Required action:
Transcribe the closing lines of the listing exactly, starting at the one that contains "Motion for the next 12" and including the last.
******************************
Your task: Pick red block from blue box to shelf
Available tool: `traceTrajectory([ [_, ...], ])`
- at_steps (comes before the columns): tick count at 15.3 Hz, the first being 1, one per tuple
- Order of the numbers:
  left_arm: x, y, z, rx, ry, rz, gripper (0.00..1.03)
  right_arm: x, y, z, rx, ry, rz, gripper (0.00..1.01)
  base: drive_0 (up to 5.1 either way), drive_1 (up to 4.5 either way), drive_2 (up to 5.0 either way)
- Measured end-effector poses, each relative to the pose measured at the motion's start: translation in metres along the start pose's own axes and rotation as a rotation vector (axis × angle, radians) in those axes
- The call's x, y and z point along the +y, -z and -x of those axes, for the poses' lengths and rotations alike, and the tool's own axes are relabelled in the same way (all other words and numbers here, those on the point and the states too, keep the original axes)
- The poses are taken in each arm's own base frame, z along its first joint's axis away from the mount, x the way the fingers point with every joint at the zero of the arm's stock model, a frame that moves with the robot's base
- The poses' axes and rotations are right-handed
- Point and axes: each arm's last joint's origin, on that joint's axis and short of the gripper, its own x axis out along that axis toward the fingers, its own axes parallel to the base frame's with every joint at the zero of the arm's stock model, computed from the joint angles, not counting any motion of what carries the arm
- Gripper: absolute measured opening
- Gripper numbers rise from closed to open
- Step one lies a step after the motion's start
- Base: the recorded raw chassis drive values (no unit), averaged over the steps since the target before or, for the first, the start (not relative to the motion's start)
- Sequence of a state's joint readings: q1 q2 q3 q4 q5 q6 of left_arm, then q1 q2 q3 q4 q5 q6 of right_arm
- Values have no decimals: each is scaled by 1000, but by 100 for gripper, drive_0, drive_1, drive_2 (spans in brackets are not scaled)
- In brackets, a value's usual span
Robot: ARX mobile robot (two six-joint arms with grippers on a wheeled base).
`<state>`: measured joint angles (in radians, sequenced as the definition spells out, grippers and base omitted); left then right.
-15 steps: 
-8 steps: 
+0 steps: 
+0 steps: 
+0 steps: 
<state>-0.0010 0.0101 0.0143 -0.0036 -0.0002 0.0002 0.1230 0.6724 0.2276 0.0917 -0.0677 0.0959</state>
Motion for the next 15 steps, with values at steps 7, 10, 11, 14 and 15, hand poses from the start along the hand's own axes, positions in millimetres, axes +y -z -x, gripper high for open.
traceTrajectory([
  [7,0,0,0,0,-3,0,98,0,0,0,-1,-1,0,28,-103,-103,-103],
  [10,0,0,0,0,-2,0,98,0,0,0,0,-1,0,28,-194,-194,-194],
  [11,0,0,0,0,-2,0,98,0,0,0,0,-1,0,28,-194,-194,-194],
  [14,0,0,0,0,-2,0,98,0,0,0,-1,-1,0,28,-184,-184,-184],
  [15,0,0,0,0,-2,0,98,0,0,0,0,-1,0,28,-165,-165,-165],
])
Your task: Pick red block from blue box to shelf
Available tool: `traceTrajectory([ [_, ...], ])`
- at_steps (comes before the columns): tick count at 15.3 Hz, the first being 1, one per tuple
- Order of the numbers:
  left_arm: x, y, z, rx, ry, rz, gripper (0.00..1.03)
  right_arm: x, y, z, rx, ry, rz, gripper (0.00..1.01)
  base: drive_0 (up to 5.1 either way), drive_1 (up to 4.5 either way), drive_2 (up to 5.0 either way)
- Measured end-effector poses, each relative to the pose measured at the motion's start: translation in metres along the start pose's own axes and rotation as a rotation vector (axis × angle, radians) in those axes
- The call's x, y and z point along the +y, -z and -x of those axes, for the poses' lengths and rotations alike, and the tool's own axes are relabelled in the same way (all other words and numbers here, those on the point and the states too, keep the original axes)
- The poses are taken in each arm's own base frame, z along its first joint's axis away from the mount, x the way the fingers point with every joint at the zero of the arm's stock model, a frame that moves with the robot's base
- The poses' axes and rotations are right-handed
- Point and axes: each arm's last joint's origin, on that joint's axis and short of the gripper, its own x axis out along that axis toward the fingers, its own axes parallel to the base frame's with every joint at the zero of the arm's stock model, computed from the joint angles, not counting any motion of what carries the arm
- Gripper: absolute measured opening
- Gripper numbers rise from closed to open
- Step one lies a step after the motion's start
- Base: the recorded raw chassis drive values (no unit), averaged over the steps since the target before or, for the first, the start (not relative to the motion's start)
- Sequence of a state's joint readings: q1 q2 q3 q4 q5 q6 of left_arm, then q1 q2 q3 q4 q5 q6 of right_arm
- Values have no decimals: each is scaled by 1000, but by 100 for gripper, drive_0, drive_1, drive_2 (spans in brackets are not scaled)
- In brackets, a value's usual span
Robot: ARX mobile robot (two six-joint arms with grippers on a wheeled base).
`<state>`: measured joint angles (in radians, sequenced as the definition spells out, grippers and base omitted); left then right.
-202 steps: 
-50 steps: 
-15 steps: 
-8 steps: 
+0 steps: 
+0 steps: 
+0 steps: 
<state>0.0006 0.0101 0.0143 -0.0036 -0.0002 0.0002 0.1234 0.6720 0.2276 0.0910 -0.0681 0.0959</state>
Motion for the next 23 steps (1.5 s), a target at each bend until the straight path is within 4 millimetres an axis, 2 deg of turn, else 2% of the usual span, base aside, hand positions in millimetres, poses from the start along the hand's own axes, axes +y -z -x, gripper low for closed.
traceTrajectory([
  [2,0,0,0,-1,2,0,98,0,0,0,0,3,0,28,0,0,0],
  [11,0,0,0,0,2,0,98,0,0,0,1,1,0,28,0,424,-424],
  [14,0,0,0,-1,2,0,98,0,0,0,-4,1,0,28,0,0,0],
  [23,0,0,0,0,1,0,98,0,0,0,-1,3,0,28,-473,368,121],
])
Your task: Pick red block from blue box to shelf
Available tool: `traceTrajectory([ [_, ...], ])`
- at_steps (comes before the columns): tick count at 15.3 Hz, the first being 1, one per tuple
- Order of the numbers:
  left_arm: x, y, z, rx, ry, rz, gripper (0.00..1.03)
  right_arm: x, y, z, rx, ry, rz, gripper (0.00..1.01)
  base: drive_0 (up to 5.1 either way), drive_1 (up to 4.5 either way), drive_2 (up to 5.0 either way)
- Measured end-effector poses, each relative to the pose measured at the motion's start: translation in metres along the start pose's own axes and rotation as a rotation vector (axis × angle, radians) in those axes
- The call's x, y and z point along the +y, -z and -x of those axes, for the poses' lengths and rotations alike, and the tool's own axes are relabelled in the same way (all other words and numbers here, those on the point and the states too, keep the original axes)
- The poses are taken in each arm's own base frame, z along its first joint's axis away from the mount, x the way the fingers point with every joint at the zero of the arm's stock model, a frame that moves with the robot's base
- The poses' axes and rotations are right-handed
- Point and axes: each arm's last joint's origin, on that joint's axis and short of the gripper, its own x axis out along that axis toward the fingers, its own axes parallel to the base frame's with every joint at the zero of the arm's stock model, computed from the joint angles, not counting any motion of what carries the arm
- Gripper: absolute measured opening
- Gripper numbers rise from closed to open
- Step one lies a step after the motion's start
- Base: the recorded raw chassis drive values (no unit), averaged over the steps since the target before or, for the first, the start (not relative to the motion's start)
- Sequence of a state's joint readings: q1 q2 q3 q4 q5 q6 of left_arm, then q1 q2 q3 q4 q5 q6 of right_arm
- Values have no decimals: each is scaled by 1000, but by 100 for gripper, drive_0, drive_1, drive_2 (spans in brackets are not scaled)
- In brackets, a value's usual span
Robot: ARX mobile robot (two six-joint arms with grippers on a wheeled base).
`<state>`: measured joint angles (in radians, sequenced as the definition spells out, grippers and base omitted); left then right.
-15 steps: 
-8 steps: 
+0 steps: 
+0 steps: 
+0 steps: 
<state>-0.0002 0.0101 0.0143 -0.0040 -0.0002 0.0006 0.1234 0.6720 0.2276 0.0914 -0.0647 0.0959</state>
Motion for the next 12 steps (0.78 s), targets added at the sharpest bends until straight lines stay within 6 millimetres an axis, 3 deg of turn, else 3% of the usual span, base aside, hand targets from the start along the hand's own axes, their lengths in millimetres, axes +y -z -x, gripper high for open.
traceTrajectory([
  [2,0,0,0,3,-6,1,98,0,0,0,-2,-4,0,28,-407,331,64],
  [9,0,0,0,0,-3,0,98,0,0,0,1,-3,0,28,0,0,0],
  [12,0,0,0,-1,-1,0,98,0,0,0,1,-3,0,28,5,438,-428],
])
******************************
Written response:
Motion for the next 12 steps (0.78 s), targets added at the sharpest bends until straight lines stay within 6 millimetres an axis, 3 deg of turn, else 3% of the usual span, base aside, hand targets from the start along the hand's own axes, their lengths in millimetres, axes +y -z -x, gripper high for open.
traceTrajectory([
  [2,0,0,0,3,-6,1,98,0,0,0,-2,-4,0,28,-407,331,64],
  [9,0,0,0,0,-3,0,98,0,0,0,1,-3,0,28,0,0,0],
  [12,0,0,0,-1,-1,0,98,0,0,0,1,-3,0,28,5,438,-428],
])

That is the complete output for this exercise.